WHAT THIS TASK INVOLVES – The response must consist of the lines below from the one with "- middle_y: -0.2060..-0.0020" through the one with "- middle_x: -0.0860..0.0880", exactly as they appear and with both ends kept.

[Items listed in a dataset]
● ● ●

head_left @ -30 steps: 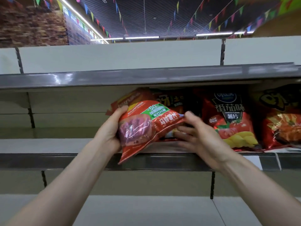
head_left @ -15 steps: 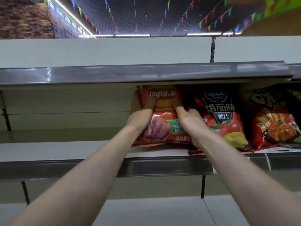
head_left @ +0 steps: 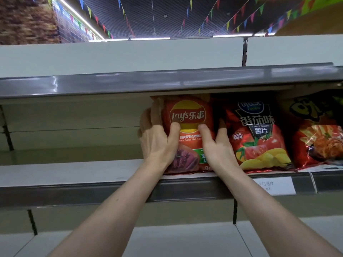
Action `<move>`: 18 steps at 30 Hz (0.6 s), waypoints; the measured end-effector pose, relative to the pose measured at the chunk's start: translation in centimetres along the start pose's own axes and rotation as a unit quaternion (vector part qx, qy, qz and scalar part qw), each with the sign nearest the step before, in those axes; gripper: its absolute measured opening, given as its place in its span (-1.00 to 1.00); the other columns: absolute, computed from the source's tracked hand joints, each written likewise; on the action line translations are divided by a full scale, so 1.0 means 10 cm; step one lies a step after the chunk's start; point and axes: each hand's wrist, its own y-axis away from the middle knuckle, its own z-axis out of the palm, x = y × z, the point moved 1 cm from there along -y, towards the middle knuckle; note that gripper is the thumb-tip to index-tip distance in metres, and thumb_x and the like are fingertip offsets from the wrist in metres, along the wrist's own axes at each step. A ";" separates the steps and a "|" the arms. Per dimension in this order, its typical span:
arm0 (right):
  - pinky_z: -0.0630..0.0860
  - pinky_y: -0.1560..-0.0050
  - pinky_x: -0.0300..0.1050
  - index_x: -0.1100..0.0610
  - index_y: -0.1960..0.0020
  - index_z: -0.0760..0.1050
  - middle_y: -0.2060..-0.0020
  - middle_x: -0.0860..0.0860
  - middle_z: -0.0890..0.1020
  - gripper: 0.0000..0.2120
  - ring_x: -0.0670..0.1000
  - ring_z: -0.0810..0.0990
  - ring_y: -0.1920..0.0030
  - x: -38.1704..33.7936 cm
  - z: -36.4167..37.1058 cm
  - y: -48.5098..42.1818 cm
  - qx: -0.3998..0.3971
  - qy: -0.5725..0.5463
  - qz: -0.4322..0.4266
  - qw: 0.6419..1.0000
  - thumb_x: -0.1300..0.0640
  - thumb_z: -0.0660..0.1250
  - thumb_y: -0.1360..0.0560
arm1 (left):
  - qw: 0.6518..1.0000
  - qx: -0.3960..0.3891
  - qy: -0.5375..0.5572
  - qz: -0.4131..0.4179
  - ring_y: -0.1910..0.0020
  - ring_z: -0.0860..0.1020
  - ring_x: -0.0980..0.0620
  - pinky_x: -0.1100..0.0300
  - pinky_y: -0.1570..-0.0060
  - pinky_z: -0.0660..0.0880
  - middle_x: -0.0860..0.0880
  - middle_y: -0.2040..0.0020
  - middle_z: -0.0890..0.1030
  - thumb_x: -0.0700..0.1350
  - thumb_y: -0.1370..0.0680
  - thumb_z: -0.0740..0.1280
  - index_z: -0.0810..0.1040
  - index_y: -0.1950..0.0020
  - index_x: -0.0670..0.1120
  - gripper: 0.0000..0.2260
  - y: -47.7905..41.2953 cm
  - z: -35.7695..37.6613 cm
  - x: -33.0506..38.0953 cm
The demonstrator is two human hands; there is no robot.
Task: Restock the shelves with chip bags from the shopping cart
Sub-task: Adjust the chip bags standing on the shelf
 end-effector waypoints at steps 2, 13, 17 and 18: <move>0.28 -0.33 -0.02 -0.05 -0.57 -0.04 -0.42 0.08 0.35 -0.31 0.13 0.36 -0.39 0.01 0.02 0.03 0.000 0.029 -0.033 0.999 -0.26 0.12 -0.57 | 0.997 -0.003 -0.068 0.037 -0.05 0.52 -0.33 -0.07 -0.08 0.38 -0.36 -0.09 0.56 0.16 -0.52 0.05 0.55 -0.16 -0.26 -0.45 0.02 0.00 0.03; 0.41 -0.18 0.14 0.26 -0.29 0.38 -0.14 0.26 0.44 -0.58 0.29 0.44 -0.16 0.03 0.13 0.10 0.107 0.246 -0.225 0.937 -0.03 0.14 -0.60 | 0.970 0.009 -0.192 0.150 0.21 0.60 -0.29 -0.08 0.15 0.53 -0.28 0.18 0.60 -0.01 -0.49 0.21 0.65 0.10 -0.12 -0.73 0.03 0.08 0.04; 0.44 -0.21 0.22 0.22 -0.26 0.49 -0.10 0.27 0.52 -0.60 0.33 0.49 -0.10 0.07 0.20 0.12 0.119 0.342 -0.312 0.879 0.09 0.08 -0.54 | 0.964 0.025 -0.172 0.200 0.32 0.55 -0.30 0.00 0.35 0.48 -0.33 0.17 0.56 0.01 -0.50 0.17 0.62 0.09 -0.14 -0.70 0.01 0.12 -0.04; 0.44 -0.22 0.22 0.22 -0.28 0.49 -0.11 0.27 0.52 -0.59 0.34 0.49 -0.12 0.07 0.20 0.12 0.114 0.341 -0.314 0.879 0.10 0.07 -0.54 | 0.963 0.020 -0.174 0.203 0.37 0.53 -0.28 0.05 0.43 0.44 -0.31 0.21 0.56 0.01 -0.50 0.17 0.62 0.10 -0.15 -0.69 0.01 0.12 -0.04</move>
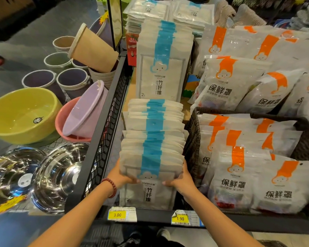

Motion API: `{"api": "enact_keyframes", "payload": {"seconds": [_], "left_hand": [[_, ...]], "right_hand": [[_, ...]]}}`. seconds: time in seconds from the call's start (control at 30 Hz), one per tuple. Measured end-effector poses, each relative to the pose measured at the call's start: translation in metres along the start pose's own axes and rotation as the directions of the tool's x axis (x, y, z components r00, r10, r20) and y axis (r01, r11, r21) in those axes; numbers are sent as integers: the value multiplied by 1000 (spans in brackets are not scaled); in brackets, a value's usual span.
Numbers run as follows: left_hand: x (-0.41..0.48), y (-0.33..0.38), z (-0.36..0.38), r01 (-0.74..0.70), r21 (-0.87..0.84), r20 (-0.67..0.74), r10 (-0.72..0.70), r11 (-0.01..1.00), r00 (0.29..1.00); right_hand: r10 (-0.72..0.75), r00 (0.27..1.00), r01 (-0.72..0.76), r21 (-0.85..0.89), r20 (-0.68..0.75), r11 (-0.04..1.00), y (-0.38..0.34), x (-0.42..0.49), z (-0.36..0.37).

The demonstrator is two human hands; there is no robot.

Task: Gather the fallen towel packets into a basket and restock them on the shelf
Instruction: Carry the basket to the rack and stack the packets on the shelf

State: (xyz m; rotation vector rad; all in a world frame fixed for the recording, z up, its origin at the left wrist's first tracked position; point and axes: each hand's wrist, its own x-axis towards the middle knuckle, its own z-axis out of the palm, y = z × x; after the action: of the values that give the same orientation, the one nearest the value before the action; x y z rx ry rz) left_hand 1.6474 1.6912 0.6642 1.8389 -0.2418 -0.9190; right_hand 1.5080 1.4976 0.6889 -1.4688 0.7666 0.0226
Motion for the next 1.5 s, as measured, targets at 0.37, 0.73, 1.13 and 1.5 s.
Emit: {"api": "enact_keyframes", "payload": {"seconds": [0.37,0.73,1.13,1.5], "left_hand": [[-1,8,9,-237,-95,-250,208,967,946],[-14,2,0,-185,-27,-133,180,982,975],[-32,18,-1,-59,84,-234,77,995,969],[-174,25,14,-41,-154,-402,-25,987,915]], "right_hand": [[-197,942,177,-97,-273,979,1,1,8],[-93,991,86,-71,-100,994,-1,-3,2],[-90,985,39,-319,-147,947,-21,-29,0],[-156,979,189,-300,132,935,-25,-124,-15]]}}
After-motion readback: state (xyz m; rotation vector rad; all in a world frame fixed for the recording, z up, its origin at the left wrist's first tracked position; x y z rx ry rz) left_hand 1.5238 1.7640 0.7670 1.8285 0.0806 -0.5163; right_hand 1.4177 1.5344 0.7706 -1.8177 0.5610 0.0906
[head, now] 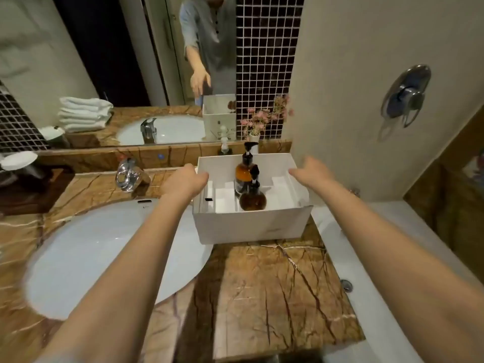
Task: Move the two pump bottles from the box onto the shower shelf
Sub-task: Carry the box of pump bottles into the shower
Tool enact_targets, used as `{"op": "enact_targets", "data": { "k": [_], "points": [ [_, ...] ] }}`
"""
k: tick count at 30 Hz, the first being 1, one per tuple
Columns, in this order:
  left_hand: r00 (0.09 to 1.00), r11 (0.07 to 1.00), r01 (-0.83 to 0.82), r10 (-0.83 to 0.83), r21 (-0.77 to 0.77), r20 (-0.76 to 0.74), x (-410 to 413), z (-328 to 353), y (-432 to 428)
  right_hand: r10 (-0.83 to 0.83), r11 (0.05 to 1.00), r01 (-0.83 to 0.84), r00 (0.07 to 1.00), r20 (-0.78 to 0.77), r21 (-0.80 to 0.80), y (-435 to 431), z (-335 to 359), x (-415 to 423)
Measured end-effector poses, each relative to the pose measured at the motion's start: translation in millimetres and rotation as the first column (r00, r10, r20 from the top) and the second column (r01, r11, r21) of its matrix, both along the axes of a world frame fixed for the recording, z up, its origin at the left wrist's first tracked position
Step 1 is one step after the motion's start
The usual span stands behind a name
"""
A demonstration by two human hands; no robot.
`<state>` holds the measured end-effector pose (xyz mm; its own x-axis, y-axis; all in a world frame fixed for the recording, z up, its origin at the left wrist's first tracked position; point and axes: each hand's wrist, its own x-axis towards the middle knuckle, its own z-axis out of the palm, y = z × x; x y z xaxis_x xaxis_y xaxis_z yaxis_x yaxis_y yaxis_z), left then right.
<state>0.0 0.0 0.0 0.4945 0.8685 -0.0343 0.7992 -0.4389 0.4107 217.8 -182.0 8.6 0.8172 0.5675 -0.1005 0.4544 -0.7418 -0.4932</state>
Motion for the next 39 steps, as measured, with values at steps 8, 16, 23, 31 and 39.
{"op": "enact_targets", "data": {
  "k": [8,16,23,31,39],
  "points": [
    [0.995,0.995,-0.094,0.095,-0.038,0.012,25,-46,20,-0.099,0.992,0.086,0.985,-0.139,-0.097,7,-56,25],
    [0.995,0.999,-0.047,0.047,0.001,-0.087,20,-61,28,-0.09,0.988,0.087,0.996,-0.019,-0.126,13,-72,34],
    [0.995,0.997,-0.045,0.051,0.07,-0.086,23,-62,28,-0.096,0.985,0.096,0.995,0.002,-0.144,14,-67,33],
    [0.998,0.999,-0.04,0.041,0.021,-0.042,20,-52,29,-0.101,0.986,0.103,0.995,0.025,-0.131,14,-55,33],
    [0.999,0.995,-0.022,0.02,0.098,0.028,11,10,25,-0.059,0.994,0.065,0.996,0.063,-0.089,7,8,31]
  ]
}}
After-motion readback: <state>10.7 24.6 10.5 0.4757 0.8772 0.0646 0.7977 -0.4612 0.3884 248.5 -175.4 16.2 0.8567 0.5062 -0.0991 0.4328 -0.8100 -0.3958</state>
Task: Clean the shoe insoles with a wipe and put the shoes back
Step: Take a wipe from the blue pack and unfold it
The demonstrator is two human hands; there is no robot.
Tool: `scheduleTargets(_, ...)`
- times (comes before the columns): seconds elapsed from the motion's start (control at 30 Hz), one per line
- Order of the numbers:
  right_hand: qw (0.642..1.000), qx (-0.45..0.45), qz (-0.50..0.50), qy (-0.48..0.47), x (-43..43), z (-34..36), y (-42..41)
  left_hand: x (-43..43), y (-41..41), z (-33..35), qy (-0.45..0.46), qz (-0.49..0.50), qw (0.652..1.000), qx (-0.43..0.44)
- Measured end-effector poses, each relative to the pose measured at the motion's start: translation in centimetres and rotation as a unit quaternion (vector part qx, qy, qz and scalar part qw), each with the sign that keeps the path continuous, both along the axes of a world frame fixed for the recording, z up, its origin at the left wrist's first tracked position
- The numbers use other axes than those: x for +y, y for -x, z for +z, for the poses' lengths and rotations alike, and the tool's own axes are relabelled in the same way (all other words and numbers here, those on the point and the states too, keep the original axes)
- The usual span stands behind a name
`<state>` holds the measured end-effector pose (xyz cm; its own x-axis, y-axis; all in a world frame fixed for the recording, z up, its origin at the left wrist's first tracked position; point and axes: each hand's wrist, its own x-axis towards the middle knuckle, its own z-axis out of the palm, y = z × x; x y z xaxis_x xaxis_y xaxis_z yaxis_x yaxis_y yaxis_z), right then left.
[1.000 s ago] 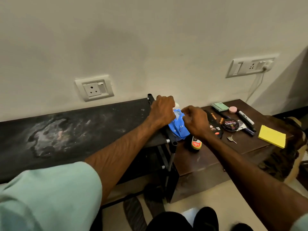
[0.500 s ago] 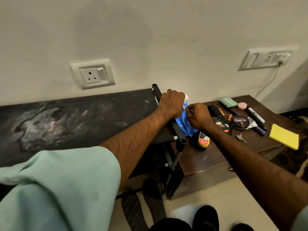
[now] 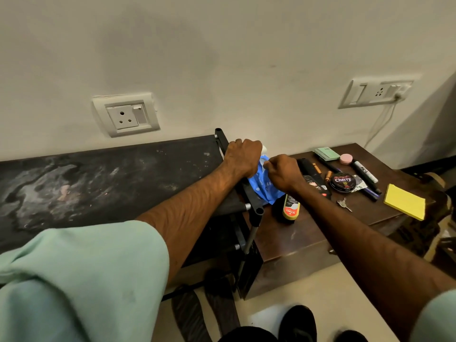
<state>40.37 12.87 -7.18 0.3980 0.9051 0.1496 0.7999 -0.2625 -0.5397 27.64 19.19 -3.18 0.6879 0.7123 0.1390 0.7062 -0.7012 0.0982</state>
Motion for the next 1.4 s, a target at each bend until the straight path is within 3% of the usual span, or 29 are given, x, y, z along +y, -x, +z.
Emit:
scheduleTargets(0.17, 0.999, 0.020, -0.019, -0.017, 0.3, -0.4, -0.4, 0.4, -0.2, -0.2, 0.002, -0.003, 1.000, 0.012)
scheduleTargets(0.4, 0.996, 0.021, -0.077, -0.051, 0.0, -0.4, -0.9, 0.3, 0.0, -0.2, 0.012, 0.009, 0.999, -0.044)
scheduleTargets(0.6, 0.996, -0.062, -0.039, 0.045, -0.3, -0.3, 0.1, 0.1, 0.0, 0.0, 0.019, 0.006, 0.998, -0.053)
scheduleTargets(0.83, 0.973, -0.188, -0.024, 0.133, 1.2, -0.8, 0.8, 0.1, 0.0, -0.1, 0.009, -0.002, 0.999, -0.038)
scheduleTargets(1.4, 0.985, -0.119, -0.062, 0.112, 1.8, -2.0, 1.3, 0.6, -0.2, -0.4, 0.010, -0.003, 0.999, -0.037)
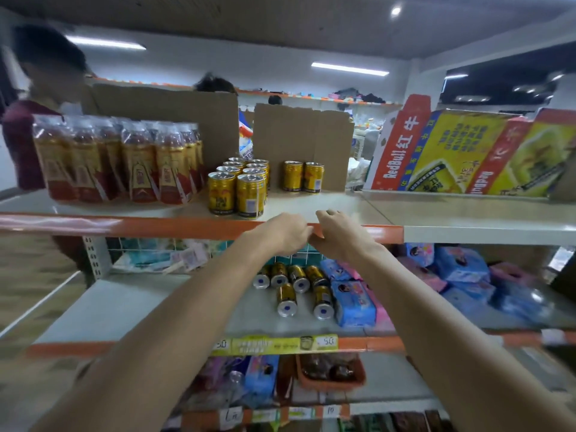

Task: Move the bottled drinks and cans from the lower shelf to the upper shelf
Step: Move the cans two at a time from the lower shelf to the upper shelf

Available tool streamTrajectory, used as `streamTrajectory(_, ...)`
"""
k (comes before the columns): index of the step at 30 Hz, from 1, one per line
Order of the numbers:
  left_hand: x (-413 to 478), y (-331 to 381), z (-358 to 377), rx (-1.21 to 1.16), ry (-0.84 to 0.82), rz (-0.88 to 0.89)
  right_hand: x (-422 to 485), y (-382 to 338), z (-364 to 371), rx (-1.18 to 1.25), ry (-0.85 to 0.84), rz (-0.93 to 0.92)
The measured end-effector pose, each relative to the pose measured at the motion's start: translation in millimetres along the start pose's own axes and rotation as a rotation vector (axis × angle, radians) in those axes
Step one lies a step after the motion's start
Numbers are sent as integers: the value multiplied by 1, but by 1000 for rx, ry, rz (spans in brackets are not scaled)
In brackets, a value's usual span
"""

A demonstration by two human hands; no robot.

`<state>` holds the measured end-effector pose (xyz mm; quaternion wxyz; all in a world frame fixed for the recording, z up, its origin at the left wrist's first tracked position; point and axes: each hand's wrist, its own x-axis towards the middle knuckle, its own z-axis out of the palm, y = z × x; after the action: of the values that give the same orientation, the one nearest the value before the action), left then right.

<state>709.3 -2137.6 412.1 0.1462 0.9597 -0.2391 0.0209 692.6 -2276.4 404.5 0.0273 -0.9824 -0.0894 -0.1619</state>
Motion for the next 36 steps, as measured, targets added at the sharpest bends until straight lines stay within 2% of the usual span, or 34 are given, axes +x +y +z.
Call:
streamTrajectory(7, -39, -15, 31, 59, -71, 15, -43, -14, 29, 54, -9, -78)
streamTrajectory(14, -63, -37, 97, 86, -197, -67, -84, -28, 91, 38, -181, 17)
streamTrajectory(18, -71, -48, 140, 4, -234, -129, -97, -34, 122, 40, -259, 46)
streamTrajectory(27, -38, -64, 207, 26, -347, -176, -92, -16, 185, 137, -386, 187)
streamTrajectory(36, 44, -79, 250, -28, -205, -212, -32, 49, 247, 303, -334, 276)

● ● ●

RESPONSE –
  - middle_y: -0.2060..-0.0020
  - middle_x: -0.0860..0.0860
  - middle_z: -0.0890..0.1020
  - gripper: 0.0000..0.2120
  - ring_x: -0.0670..0.1000
  - ring_z: -0.0810..0.0990
  - ring_y: -0.1920..0.0030
  - x: -38.1704..33.7936 cm
  - z: -36.4167..37.1058 cm
  - y: -48.5098..42.1818 cm
  - qx: -0.3998..0.3971
  - qy: -0.5725..0.5463
  - qz: -0.4322..0.4266
  - qw: 0.6419..1.0000
  - thumb_x: -0.1300..0.0640
  - thumb_z: -0.0660..0.1250
  - thumb_y: -0.1360..0.0560
arm1 (left):
  - qw: 0.6518..1.0000
  - qx: -0.3960..0.3891
  - qy: -0.5375..0.5572
  - qz: -0.4131..0.4179
  - ring_y: -0.1910..0.0020
  - ring_z: -0.0860..0.1020
  - ring_x: -0.0980..0.0620
  - pinky_x: -0.1100..0.0300
  - pinky_y: -0.1570..-0.0060
  - pinky_z: -0.0660..0.0880
  - middle_x: -0.0860..0.0880

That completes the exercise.